◆ TASK PROMPT ◆
Only the lines from the beginning of the data through the one with "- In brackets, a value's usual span" belong in the answer, each retyped exactly, with pictures left out.

◆ COLLECTED DATA ◆
───

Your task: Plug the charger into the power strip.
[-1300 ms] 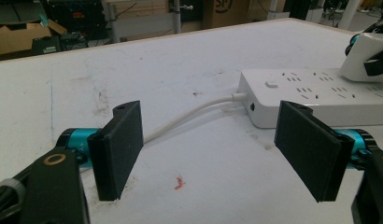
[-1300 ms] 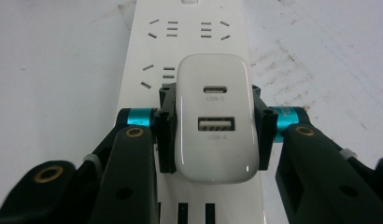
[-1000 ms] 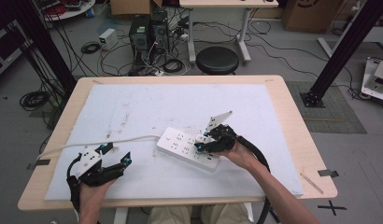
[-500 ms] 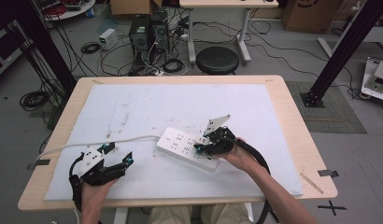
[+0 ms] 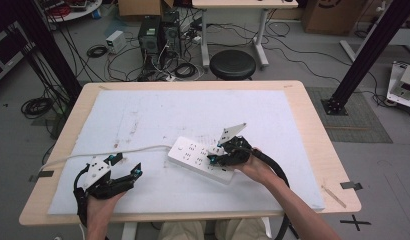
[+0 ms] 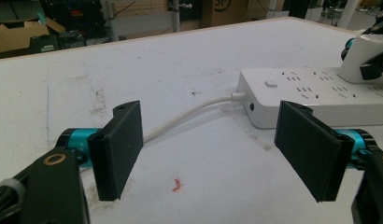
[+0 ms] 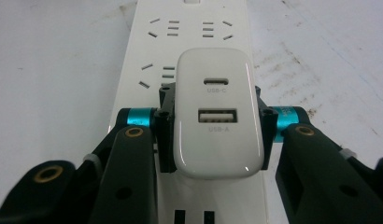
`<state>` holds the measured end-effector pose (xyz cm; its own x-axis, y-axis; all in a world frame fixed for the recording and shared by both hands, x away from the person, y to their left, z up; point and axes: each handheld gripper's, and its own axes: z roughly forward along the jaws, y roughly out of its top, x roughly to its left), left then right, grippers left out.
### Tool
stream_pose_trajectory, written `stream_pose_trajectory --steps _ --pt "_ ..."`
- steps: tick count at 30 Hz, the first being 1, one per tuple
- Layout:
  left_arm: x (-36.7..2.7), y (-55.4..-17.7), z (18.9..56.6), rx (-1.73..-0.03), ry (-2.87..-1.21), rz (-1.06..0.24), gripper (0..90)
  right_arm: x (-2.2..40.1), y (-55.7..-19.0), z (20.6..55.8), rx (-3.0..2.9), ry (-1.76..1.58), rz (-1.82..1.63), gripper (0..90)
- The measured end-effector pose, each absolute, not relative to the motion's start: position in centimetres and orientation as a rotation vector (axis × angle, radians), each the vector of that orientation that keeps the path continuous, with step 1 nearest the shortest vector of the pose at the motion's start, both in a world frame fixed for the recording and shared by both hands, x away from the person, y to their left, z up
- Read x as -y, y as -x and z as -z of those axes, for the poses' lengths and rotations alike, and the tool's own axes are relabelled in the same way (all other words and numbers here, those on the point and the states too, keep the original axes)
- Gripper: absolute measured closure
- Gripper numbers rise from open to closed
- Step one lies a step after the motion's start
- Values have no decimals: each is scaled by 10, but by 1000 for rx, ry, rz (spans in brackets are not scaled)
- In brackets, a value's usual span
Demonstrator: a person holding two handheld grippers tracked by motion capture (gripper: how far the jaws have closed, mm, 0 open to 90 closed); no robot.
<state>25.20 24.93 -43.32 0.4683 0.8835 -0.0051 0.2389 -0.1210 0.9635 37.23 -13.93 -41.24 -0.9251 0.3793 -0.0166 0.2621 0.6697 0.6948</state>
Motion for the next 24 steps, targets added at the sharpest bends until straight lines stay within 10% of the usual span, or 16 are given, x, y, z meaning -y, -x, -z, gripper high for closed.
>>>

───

◆ RESULT OF THIS TASK ◆
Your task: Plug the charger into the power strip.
[-1300 ms] 
[-1300 ms] 
[-1000 ms] 
[-500 ms] 
[+0 ms] 
[+0 ms] 
[+0 ms] 
`<state>` holds the measured end-effector pose (xyz cm; its own x-axis, y-axis; all in a world frame fixed for the recording and shared by both hands, x away from the person, y to their left, z up; point and axes: each handheld gripper's, and its own axes: z roughly forward along the jaws, y roughly out of its top, x roughly to its left), left then right, grippers left out.
### Tool
stream_pose_trajectory, written `stream_pose_trajectory --steps _ --pt "_ ..."`
- steps: tick count at 30 Hz, the first being 1, one per tuple
- Layout:
  left_arm: x (-36.7..2.7), y (-55.4..-17.7), z (18.9..56.6), rx (-1.73..-0.03), ry (-2.87..-1.21), rz (-1.06..0.24), gripper (0..90)
  right_arm: x (-2.2..40.1), y (-55.7..-19.0), z (20.6..55.8), rx (-3.0..2.9), ry (-1.76..1.58), rz (-1.82..1.63), gripper (0..90)
- The measured end-effector pose, each absolute, not relative to the motion's start: position in centimetres and orientation as a rotation vector (axis × angle, radians), each the vector of that orientation that keeps the path continuous, with step 1 nearest the shortest vector of the pose at the motion's start, both in a world frame fixed for the recording and shared by both hands, x away from the person, y to their left, z up
- Read x as -y, y as -x and z as -z of those axes, for the poses' lengths and rotations alike, and the tool's own axes are relabelled in the same way (all other words and numbers here, those on the point and the states too, keep the original axes)
- Gripper: absolute measured closure
- Gripper numbers rise from open to closed
- Step one lies a step after the motion's start
- Values have no decimals: each is scaled by 10, but by 1000 for rx, ry, rz (spans in brackets are not scaled)
- In brackets, a value's usual span

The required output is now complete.